Set down each record exactly as written.

▶ **Data for analysis**:
◇ ◇ ◇

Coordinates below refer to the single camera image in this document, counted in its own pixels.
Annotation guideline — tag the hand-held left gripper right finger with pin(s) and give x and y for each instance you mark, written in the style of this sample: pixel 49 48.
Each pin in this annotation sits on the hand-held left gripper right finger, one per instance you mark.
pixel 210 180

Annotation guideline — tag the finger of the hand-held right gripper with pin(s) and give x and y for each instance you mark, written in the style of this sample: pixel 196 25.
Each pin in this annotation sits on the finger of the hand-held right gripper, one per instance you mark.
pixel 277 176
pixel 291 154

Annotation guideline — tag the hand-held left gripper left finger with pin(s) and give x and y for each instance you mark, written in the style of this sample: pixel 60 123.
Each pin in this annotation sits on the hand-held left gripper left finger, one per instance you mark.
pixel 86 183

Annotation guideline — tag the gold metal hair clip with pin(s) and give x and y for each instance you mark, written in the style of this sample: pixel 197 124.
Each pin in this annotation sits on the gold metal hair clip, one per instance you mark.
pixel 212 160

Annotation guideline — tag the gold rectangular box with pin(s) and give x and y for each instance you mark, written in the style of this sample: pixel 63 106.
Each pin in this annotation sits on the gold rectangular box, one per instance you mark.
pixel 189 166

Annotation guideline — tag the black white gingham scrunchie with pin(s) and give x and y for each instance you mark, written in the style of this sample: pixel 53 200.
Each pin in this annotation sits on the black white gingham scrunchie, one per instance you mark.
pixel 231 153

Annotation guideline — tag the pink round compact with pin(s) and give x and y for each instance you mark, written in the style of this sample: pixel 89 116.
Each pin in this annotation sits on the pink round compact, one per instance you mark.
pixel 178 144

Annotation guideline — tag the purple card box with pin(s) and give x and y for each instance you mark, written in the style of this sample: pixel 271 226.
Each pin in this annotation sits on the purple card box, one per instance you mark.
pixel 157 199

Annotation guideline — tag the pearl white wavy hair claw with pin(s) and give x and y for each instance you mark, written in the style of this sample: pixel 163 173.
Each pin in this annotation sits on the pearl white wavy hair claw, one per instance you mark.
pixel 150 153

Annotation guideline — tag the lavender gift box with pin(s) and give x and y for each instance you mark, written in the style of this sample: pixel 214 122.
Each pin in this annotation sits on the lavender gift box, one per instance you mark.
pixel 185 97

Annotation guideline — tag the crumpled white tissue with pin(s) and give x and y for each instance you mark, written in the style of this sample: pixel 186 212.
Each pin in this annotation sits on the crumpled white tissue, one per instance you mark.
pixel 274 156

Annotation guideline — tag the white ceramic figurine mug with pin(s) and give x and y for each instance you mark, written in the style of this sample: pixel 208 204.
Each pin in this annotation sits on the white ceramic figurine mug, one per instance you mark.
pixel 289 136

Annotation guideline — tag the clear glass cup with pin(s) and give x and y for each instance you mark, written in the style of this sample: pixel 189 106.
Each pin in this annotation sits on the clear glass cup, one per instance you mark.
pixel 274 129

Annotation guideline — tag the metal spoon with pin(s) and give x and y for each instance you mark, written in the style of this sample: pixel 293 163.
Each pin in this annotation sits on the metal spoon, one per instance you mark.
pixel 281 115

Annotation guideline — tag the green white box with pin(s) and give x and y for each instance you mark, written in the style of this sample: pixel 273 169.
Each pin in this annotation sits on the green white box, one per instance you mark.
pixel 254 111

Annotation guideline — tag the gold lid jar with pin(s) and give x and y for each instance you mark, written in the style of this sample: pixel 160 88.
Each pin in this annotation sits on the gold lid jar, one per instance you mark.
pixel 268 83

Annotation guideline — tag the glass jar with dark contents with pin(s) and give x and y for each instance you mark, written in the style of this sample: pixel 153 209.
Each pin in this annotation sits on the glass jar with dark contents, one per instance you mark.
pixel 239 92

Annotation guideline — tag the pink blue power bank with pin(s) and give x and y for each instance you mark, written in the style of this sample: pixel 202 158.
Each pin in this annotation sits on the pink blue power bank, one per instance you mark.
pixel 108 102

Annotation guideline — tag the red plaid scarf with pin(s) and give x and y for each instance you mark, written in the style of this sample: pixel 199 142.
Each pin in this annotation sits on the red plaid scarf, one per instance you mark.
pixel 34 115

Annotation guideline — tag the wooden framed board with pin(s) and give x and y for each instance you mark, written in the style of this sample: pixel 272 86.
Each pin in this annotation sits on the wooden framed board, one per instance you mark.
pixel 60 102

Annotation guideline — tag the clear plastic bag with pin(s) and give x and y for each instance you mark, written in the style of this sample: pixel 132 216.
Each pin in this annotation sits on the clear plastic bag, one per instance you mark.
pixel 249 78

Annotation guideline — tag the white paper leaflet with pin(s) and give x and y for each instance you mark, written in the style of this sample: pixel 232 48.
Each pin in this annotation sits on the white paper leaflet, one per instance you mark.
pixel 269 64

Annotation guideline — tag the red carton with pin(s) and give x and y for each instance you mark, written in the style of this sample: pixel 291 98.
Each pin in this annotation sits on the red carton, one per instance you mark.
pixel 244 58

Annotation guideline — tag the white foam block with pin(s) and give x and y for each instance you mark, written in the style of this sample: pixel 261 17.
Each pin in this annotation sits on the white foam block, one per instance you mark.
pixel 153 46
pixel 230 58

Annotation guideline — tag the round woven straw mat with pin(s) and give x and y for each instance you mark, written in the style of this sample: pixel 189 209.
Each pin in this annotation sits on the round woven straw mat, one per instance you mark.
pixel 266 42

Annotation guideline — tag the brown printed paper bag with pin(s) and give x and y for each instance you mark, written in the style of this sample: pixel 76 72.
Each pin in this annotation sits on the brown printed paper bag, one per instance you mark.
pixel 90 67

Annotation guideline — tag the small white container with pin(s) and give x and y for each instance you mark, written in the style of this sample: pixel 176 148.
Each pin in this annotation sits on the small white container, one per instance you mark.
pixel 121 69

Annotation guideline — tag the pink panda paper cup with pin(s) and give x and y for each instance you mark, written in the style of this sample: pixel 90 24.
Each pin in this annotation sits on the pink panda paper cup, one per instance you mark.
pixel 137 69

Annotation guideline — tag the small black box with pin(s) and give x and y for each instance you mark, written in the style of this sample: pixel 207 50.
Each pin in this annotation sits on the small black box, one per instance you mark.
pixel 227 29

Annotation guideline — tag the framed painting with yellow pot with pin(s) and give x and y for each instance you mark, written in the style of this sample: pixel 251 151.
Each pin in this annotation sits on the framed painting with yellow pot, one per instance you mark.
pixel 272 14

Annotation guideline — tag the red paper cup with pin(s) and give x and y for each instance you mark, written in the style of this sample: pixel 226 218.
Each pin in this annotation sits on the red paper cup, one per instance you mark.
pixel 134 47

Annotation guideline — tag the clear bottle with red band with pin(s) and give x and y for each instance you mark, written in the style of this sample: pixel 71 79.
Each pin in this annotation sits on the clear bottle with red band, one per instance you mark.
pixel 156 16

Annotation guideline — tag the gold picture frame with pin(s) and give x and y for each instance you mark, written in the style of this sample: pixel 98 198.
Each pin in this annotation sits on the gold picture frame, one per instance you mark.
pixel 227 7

◇ ◇ ◇

▶ **Exercise solution**:
Coordinates below refer to the single camera image in this document, counted in its own pixels.
Annotation guideline — tag the hand-held left gripper right finger with pin(s) and give x and y for each instance you mark, written in the style of this sample: pixel 49 48.
Each pin in this annotation sits on the hand-held left gripper right finger, one per instance you mark.
pixel 210 180

Annotation guideline — tag the finger of the hand-held right gripper with pin(s) and give x and y for each instance you mark, written in the style of this sample: pixel 196 25.
Each pin in this annotation sits on the finger of the hand-held right gripper, one per instance you mark.
pixel 277 176
pixel 291 154

Annotation guideline — tag the hand-held left gripper left finger with pin(s) and give x and y for each instance you mark, written in the style of this sample: pixel 60 123.
Each pin in this annotation sits on the hand-held left gripper left finger, one per instance you mark.
pixel 86 183

Annotation guideline — tag the gold metal hair clip with pin(s) and give x and y for each instance you mark, written in the style of this sample: pixel 197 124.
Each pin in this annotation sits on the gold metal hair clip, one per instance you mark.
pixel 212 160

Annotation guideline — tag the gold rectangular box with pin(s) and give x and y for each instance you mark, written in the style of this sample: pixel 63 106.
Each pin in this annotation sits on the gold rectangular box, one per instance you mark.
pixel 189 166

Annotation guideline — tag the black white gingham scrunchie with pin(s) and give x and y for each instance you mark, written in the style of this sample: pixel 53 200.
Each pin in this annotation sits on the black white gingham scrunchie, one per instance you mark.
pixel 231 153

Annotation guideline — tag the pink round compact with pin(s) and give x and y for each instance you mark, written in the style of this sample: pixel 89 116.
Each pin in this annotation sits on the pink round compact, one per instance you mark.
pixel 178 144

Annotation guideline — tag the purple card box with pin(s) and give x and y for each instance you mark, written in the style of this sample: pixel 271 226.
Each pin in this annotation sits on the purple card box, one per instance you mark.
pixel 157 199

Annotation guideline — tag the pearl white wavy hair claw with pin(s) and give x and y for each instance you mark, written in the style of this sample: pixel 163 173.
Each pin in this annotation sits on the pearl white wavy hair claw, one per instance you mark.
pixel 150 153

Annotation guideline — tag the lavender gift box with pin(s) and give x and y for each instance you mark, written in the style of this sample: pixel 214 122.
Each pin in this annotation sits on the lavender gift box, one per instance you mark.
pixel 185 97

Annotation guideline — tag the crumpled white tissue with pin(s) and give x and y for each instance you mark, written in the style of this sample: pixel 186 212.
Each pin in this annotation sits on the crumpled white tissue, one per instance you mark.
pixel 274 156

Annotation guideline — tag the white ceramic figurine mug with pin(s) and give x and y for each instance you mark, written in the style of this sample: pixel 208 204.
Each pin in this annotation sits on the white ceramic figurine mug, one per instance you mark.
pixel 289 136

Annotation guideline — tag the clear glass cup with pin(s) and give x and y for each instance you mark, written in the style of this sample: pixel 189 106.
Each pin in this annotation sits on the clear glass cup, one per instance you mark.
pixel 274 129

Annotation guideline — tag the metal spoon with pin(s) and give x and y for each instance you mark, written in the style of this sample: pixel 293 163.
Each pin in this annotation sits on the metal spoon, one per instance you mark.
pixel 281 115

Annotation guideline — tag the green white box with pin(s) and give x and y for each instance you mark, written in the style of this sample: pixel 273 169.
Each pin in this annotation sits on the green white box, one per instance you mark.
pixel 254 111

Annotation guideline — tag the gold lid jar with pin(s) and give x and y for each instance you mark, written in the style of this sample: pixel 160 88.
Each pin in this annotation sits on the gold lid jar, one per instance you mark.
pixel 268 83

Annotation guideline — tag the glass jar with dark contents with pin(s) and give x and y for each instance you mark, written in the style of this sample: pixel 153 209.
Each pin in this annotation sits on the glass jar with dark contents, one per instance you mark.
pixel 239 92

Annotation guideline — tag the pink blue power bank with pin(s) and give x and y for each instance you mark, written in the style of this sample: pixel 202 158.
Each pin in this annotation sits on the pink blue power bank, one per instance you mark.
pixel 108 102

Annotation guideline — tag the red plaid scarf with pin(s) and give x and y for each instance you mark, written in the style of this sample: pixel 199 142.
Each pin in this annotation sits on the red plaid scarf, one per instance you mark.
pixel 34 115

Annotation guideline — tag the wooden framed board with pin(s) and give x and y for each instance you mark, written in the style of this sample: pixel 272 86.
Each pin in this annotation sits on the wooden framed board, one per instance you mark.
pixel 60 102

Annotation guideline — tag the clear plastic bag with pin(s) and give x and y for each instance you mark, written in the style of this sample: pixel 132 216.
Each pin in this annotation sits on the clear plastic bag, one per instance you mark.
pixel 249 78

Annotation guideline — tag the white paper leaflet with pin(s) and give x and y for each instance you mark, written in the style of this sample: pixel 232 48.
Each pin in this annotation sits on the white paper leaflet, one per instance you mark.
pixel 269 64

Annotation guideline — tag the red carton with pin(s) and give x and y for each instance you mark, written in the style of this sample: pixel 291 98.
Each pin in this annotation sits on the red carton, one per instance you mark.
pixel 244 58

Annotation guideline — tag the white foam block with pin(s) and give x and y for each instance you mark, written in the style of this sample: pixel 261 17.
Each pin in this annotation sits on the white foam block, one per instance you mark.
pixel 153 46
pixel 230 58

Annotation guideline — tag the round woven straw mat with pin(s) and give x and y for each instance you mark, written in the style of this sample: pixel 189 209.
Each pin in this annotation sits on the round woven straw mat, one per instance you mark.
pixel 266 42

Annotation guideline — tag the brown printed paper bag with pin(s) and give x and y for each instance you mark, written in the style of this sample: pixel 76 72.
Each pin in this annotation sits on the brown printed paper bag, one per instance you mark.
pixel 90 67

Annotation guideline — tag the small white container with pin(s) and give x and y for each instance you mark, written in the style of this sample: pixel 176 148.
Each pin in this annotation sits on the small white container, one per instance you mark.
pixel 121 69

Annotation guideline — tag the pink panda paper cup with pin(s) and give x and y for each instance you mark, written in the style of this sample: pixel 90 24.
Each pin in this annotation sits on the pink panda paper cup, one per instance you mark.
pixel 137 69

Annotation guideline — tag the small black box with pin(s) and give x and y for each instance you mark, written in the style of this sample: pixel 207 50.
Each pin in this annotation sits on the small black box, one per instance you mark.
pixel 227 29

Annotation guideline — tag the framed painting with yellow pot with pin(s) and give x and y for each instance you mark, written in the style of this sample: pixel 251 151.
Each pin in this annotation sits on the framed painting with yellow pot, one per instance you mark.
pixel 272 14

Annotation guideline — tag the red paper cup with pin(s) and give x and y for each instance you mark, written in the style of this sample: pixel 226 218.
Each pin in this annotation sits on the red paper cup, one per instance you mark.
pixel 134 47

Annotation guideline — tag the clear bottle with red band with pin(s) and give x and y for each instance you mark, written in the style of this sample: pixel 71 79.
Each pin in this annotation sits on the clear bottle with red band, one per instance you mark.
pixel 156 16

Annotation guideline — tag the gold picture frame with pin(s) and give x and y for each instance you mark, written in the style of this sample: pixel 98 198.
Each pin in this annotation sits on the gold picture frame, one per instance you mark.
pixel 227 7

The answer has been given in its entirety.